(Task goal)
Within the entries below, find the portion that opens with the line containing "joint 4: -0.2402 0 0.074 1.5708" and closes with the line containing "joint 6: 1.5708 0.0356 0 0". Retype that portion exactly and only.

(Data in this exercise)
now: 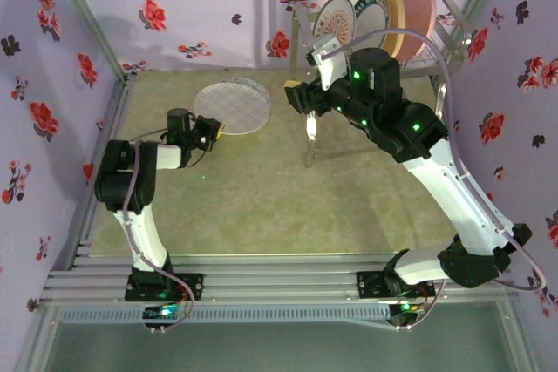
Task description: Unload the plates from the dish rack
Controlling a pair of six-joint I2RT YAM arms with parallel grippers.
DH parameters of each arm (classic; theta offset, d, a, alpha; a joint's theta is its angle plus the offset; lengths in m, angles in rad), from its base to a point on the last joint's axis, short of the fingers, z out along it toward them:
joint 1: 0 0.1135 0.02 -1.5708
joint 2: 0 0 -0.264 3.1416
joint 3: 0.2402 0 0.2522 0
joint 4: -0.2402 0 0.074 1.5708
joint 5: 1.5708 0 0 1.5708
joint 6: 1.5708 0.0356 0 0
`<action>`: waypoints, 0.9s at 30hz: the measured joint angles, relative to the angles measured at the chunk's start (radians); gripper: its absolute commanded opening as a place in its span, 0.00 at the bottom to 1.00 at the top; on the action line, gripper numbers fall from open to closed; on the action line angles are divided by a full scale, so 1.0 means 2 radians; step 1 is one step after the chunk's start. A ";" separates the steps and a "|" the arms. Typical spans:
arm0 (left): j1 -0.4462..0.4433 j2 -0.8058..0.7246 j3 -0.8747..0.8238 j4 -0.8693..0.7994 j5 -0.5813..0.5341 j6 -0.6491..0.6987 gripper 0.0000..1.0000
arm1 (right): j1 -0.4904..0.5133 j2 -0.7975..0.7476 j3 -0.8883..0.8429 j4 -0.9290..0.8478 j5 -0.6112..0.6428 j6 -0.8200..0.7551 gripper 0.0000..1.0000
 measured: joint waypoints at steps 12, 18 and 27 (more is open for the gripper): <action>0.004 0.012 0.019 -0.008 0.013 0.008 0.03 | 0.000 0.000 0.000 -0.001 0.000 0.000 0.76; 0.007 0.019 0.036 -0.020 0.019 0.010 0.10 | 0.000 0.001 0.000 -0.001 0.000 0.000 0.76; 0.009 0.023 0.073 -0.068 0.027 0.026 0.21 | 0.000 0.003 0.000 -0.001 0.000 0.000 0.76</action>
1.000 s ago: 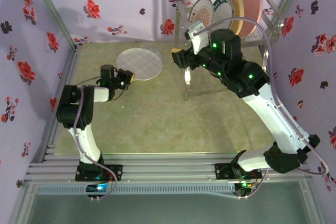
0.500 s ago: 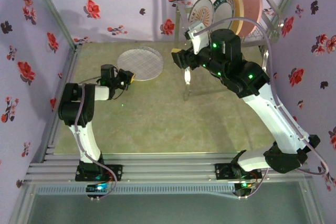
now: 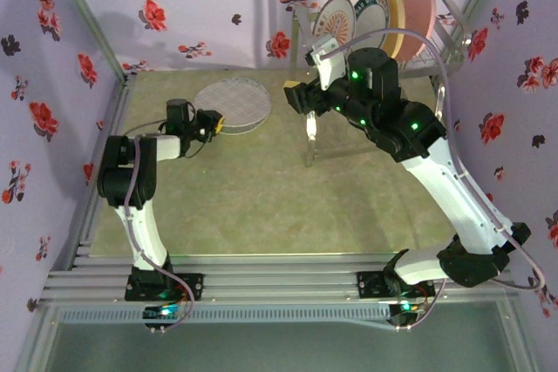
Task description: Unload the plates from the dish rack
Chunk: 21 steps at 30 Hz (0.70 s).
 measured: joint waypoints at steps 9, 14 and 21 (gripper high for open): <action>0.000 0.009 0.036 -0.082 0.006 0.022 0.34 | 0.000 0.000 0.000 0.000 0.000 0.000 0.76; 0.001 0.009 0.058 -0.132 0.007 0.033 0.35 | 0.000 0.000 0.000 0.000 0.000 0.000 0.76; 0.002 0.010 0.096 -0.212 0.006 0.050 0.36 | 0.000 0.002 0.000 0.000 0.000 0.000 0.76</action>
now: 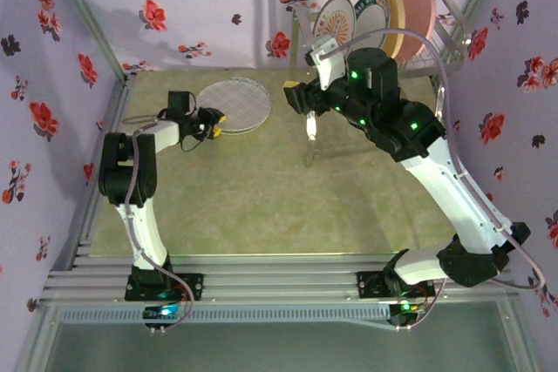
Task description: Unload the plates from the dish rack
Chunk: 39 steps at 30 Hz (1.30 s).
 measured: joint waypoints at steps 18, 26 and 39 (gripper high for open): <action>0.001 0.010 0.061 -0.161 -0.026 0.043 0.39 | 0.000 0.005 0.000 0.000 0.000 0.000 0.77; 0.003 0.023 0.084 -0.182 -0.033 0.053 0.40 | -0.001 0.005 0.000 0.000 0.000 0.000 0.77; 0.005 0.033 0.097 -0.196 -0.043 0.065 0.43 | -0.007 0.005 0.002 -0.001 0.026 -0.001 0.76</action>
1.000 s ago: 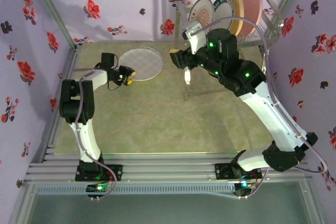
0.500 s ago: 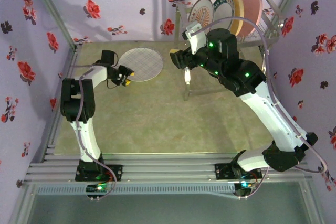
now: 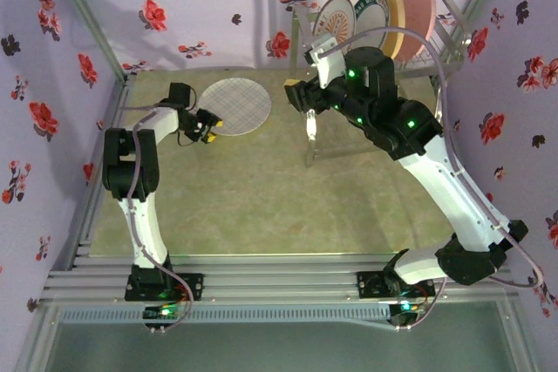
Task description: Unload the plates from the dish rack
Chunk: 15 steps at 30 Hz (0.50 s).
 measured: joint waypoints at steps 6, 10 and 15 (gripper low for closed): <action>-0.001 -0.049 0.000 -0.026 -0.021 0.007 0.52 | -0.022 -0.013 0.021 0.001 0.071 -0.009 0.77; -0.009 -0.122 0.003 -0.038 -0.043 0.012 0.54 | -0.058 -0.032 0.046 0.013 0.140 -0.023 0.78; -0.042 -0.210 0.031 -0.038 -0.069 0.018 0.57 | -0.175 -0.020 0.125 0.006 0.189 -0.014 0.79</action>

(Worked solution)
joint 4: -0.2402 0 0.074 1.5708
joint 5: 1.5708 0 0 1.5708
joint 6: 1.5708 0.0356 0 0

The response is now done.